Pejuangkantoran.com – Dalam posisi kamu sebagi team leader atau bahkan manajer, terkadang kamu berhadapan dengan kondisi di mana ada orderan mendadak dari klien besar dan sudah sering closing.
Kamu harus mengoordinasi pekerjaan tersebut kepada anggota tim yang pada saat yang sama juga sedang mengerjakan project lain.
Tantangannya adalah kamu harus bisa meminta anggota tim untuk meluangkan waktu mengerjakan orderan klien besar tersebut dan tidak ada penolakan dari anggota tim tersebut.
Secara umum, kamu dituntut untuk tidak terkesan otoriter namun menegaskan bahwa pekerjaan tambahan tersebut harus dikerjakan, suka atau tidak suka.
Biasanya kamu akan memberikan pilihan yang tidak ada pilihan untuk menolak pekerjaan tersebut, pilihan yang mengarahkan bahwa anggota tim harus mengerjakannya.
Inilah yang dinamakan bounded choice. Ini adalah teknik komunikasi atau pengambilan keputusan di mana seseorang diberikan pilihan yang terbatas (biasanya 2–3 opsi), namun semua opsi tersebut sudah mengarah pada hasil yang diinginkan oleh pihak pemberi pilihan.
Sederhananya, kamu bebas memilih namun ruang pilihanmu sudah “dibingkai”.
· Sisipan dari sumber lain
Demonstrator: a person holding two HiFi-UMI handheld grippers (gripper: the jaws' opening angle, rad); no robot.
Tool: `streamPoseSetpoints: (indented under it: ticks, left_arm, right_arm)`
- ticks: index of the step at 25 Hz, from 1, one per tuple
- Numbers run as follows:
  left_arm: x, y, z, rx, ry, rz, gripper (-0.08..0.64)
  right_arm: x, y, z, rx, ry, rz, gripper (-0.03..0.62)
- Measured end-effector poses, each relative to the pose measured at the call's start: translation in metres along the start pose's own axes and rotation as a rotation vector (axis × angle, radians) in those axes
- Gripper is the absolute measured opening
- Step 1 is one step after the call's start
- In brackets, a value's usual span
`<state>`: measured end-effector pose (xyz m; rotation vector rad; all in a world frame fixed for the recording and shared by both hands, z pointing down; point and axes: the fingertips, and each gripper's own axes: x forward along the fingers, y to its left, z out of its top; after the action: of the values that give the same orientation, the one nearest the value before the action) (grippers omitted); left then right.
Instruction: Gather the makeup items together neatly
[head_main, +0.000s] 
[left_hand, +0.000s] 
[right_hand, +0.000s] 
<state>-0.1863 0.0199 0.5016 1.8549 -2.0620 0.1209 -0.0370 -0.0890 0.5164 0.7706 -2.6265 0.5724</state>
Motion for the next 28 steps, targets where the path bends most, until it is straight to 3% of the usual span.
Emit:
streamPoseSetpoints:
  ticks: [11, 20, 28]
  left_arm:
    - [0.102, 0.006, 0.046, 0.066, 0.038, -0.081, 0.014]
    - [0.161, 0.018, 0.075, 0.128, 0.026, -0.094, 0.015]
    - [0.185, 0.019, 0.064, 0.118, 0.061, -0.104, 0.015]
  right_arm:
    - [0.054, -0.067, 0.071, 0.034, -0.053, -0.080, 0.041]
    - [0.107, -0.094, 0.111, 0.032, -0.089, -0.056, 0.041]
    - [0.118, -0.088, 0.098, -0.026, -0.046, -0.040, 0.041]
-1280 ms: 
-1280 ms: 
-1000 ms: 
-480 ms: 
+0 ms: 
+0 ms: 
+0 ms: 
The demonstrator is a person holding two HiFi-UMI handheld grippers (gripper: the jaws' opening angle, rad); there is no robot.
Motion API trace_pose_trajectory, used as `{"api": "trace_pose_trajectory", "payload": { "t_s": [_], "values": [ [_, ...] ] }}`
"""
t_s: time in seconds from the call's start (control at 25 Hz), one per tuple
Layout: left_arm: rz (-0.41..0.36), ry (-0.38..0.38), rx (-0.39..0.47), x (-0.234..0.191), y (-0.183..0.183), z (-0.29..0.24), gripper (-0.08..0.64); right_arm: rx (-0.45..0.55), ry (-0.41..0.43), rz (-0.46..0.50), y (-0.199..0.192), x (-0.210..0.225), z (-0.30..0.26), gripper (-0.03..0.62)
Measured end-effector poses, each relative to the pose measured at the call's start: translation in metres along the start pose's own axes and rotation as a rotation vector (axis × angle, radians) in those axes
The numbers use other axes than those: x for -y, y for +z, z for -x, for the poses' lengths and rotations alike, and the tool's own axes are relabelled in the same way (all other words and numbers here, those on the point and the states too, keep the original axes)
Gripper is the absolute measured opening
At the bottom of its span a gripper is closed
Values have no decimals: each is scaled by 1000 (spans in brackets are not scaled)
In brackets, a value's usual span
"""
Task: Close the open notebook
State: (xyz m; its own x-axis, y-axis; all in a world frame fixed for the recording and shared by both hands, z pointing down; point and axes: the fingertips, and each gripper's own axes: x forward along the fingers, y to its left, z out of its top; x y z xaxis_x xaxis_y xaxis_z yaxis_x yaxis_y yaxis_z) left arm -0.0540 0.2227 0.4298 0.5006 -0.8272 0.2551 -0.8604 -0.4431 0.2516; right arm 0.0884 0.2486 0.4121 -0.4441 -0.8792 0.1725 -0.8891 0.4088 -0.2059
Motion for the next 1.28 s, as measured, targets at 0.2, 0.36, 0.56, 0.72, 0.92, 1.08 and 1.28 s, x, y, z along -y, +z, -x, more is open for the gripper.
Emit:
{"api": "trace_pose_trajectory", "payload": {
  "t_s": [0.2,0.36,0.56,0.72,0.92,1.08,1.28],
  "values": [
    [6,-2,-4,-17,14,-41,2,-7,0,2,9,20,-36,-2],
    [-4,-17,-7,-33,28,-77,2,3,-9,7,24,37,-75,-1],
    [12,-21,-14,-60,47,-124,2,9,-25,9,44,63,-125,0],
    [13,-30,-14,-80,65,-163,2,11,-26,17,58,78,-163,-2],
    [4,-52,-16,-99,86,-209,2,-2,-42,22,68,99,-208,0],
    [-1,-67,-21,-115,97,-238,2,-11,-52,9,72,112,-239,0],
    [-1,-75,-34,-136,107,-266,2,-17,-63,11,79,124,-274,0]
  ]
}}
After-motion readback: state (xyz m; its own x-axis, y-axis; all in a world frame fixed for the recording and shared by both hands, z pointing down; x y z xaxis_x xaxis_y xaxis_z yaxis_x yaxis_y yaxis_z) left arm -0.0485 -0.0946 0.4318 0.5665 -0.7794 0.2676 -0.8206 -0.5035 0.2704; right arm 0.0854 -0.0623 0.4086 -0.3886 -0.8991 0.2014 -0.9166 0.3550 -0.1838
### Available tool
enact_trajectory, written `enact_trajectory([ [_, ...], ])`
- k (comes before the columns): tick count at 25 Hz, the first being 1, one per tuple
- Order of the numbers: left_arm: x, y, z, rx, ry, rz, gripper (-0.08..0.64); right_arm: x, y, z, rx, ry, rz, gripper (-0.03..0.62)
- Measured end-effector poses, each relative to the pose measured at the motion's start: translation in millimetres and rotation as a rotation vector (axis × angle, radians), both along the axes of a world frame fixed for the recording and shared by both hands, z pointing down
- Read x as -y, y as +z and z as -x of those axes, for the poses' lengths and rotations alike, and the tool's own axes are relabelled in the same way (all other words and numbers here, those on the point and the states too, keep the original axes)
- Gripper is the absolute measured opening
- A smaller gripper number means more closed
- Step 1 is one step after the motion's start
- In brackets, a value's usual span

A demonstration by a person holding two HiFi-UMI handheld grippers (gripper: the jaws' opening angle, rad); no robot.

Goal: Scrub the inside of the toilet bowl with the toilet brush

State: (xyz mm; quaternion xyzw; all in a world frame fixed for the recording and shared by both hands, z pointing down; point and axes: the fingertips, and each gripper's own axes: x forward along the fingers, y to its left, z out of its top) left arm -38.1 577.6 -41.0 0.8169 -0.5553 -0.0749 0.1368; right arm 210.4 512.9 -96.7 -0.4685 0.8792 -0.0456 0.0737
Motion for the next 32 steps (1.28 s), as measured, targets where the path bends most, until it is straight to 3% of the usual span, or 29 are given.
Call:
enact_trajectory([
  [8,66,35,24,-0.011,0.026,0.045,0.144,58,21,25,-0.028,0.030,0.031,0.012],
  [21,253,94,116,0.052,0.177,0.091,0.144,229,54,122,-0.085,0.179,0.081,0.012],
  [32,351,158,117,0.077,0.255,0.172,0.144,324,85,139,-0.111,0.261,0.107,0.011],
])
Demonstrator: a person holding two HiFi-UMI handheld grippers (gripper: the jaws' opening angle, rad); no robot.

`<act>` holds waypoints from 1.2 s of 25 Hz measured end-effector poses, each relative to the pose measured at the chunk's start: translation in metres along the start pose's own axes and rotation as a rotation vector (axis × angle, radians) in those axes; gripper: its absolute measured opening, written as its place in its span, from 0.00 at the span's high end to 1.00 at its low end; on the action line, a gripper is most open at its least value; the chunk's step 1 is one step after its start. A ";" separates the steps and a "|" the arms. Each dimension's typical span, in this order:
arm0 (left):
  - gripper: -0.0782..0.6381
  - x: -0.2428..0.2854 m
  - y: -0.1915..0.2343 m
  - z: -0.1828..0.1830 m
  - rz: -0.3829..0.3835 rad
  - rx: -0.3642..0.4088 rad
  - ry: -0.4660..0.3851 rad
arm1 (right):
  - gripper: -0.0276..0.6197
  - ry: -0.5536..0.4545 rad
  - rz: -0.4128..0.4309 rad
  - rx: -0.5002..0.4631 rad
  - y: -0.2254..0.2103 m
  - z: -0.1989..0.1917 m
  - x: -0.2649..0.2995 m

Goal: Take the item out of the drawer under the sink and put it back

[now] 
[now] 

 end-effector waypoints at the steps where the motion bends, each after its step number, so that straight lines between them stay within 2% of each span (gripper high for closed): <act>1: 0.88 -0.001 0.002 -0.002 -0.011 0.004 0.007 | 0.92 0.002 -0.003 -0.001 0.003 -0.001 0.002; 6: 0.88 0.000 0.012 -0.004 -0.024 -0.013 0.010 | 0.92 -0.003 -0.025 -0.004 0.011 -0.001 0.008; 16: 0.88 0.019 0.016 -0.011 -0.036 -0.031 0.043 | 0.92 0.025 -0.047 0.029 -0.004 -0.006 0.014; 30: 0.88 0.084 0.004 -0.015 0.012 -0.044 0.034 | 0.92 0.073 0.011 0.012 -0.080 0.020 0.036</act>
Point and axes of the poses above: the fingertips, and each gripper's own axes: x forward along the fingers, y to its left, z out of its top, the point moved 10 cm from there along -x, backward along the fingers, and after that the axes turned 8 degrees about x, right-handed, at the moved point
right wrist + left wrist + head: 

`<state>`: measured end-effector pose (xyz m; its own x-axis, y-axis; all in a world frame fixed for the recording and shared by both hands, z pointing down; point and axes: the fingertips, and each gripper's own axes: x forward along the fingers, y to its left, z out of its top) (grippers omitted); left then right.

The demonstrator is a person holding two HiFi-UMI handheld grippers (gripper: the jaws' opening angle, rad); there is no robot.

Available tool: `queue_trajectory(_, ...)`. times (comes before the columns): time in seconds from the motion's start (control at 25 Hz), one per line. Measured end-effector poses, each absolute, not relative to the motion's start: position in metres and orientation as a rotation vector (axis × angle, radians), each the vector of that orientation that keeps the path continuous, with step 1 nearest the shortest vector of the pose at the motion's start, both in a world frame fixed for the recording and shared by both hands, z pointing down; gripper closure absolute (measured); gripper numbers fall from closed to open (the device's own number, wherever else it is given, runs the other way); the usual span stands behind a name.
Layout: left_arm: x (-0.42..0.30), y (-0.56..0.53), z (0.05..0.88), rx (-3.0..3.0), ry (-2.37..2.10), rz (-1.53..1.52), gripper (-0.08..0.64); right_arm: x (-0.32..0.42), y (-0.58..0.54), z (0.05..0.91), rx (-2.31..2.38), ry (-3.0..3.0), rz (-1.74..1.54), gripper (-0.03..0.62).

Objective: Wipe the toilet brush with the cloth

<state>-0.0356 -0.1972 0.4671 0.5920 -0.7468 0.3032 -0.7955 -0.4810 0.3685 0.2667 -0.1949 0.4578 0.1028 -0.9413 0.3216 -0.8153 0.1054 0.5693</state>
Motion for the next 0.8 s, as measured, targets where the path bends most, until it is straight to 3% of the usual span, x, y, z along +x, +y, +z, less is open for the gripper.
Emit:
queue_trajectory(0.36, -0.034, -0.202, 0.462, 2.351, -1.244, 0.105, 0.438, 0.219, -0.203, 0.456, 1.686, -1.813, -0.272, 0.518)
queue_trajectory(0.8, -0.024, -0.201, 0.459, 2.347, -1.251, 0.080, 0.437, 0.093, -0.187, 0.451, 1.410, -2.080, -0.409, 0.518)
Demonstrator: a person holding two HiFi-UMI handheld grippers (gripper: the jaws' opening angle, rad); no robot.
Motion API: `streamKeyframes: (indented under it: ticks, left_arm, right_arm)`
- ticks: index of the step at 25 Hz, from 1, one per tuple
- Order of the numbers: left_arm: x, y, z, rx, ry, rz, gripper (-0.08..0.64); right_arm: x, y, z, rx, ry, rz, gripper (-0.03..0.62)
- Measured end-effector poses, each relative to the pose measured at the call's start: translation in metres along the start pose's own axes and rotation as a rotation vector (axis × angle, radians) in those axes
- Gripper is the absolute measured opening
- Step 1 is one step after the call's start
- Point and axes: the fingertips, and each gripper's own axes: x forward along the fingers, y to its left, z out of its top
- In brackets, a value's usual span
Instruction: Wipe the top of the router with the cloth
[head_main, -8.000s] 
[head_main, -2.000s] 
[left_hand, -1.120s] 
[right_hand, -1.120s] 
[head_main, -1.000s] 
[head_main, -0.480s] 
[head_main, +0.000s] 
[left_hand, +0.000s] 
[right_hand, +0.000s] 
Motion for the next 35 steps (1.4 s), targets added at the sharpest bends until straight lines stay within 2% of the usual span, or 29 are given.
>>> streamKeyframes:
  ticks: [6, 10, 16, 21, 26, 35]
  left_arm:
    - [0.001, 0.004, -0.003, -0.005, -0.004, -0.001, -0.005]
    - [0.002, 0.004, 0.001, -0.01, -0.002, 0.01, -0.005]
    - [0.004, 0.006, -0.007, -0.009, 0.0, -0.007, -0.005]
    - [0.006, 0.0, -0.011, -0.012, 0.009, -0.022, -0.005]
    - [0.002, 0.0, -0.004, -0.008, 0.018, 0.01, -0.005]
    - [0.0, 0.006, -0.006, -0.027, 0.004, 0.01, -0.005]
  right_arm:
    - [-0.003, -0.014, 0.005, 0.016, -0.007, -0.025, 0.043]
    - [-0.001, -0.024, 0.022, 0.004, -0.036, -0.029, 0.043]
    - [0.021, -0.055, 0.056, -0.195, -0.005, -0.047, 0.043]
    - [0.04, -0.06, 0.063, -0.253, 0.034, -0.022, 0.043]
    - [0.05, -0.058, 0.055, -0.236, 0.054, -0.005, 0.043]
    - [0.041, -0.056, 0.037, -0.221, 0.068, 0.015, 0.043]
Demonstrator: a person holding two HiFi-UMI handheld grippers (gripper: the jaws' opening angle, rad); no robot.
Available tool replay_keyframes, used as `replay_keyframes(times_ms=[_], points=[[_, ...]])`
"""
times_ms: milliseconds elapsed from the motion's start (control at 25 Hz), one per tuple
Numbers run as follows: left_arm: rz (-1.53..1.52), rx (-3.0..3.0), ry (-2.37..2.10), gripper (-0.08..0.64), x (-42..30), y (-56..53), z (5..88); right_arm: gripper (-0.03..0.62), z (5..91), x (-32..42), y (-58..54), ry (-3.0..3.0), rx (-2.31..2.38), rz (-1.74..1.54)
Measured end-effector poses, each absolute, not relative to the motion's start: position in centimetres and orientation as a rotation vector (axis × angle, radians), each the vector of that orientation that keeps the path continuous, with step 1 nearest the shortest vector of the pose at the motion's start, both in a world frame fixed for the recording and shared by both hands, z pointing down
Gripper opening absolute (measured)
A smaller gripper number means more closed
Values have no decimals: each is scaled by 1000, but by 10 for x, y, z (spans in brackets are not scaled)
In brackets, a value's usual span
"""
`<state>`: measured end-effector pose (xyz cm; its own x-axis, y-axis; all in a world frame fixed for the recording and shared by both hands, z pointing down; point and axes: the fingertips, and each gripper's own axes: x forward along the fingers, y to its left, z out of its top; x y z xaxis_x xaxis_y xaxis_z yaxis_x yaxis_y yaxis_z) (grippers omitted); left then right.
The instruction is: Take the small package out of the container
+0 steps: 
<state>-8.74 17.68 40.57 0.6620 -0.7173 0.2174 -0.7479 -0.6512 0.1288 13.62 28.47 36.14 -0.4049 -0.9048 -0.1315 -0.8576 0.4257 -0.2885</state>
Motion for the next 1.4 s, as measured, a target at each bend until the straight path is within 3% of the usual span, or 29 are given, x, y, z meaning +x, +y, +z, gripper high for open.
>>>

Bagaimana bounded choice ini berperan dalam dunia profesional (dunia kerja/kantor)? Berikut penjelasannya:
Baca Juga: 7 Kesalahpahaman dari Bounded Choice yang Mesti Kamu Tahu Agar Terhindar Konflik dengan Atasan
Definisi Operasional
Dalam konteks psikologi dan komunikasi persuasif, bounded choice itu akan membatasi alternatif keputusan sehingga mengurangi kompleksitas kognitif (decision fatigue) dan mengarahkan keputusan tanpa terlihat memaksa
Teknik ini sering digunakan saat melakukan penjualan (sales closing), pendidikan, parenting, atau negosiasi.
Dalam dunia profesional, bounded choice ini bisa diterapkan untuk berbagai kepentingan. Berikut ini contoh praktiknya:
1.Dalam sales/marketing: Pembeli diarahkan untuk tidak ada opsi “tidak beli”, hanya memilih level pembelian.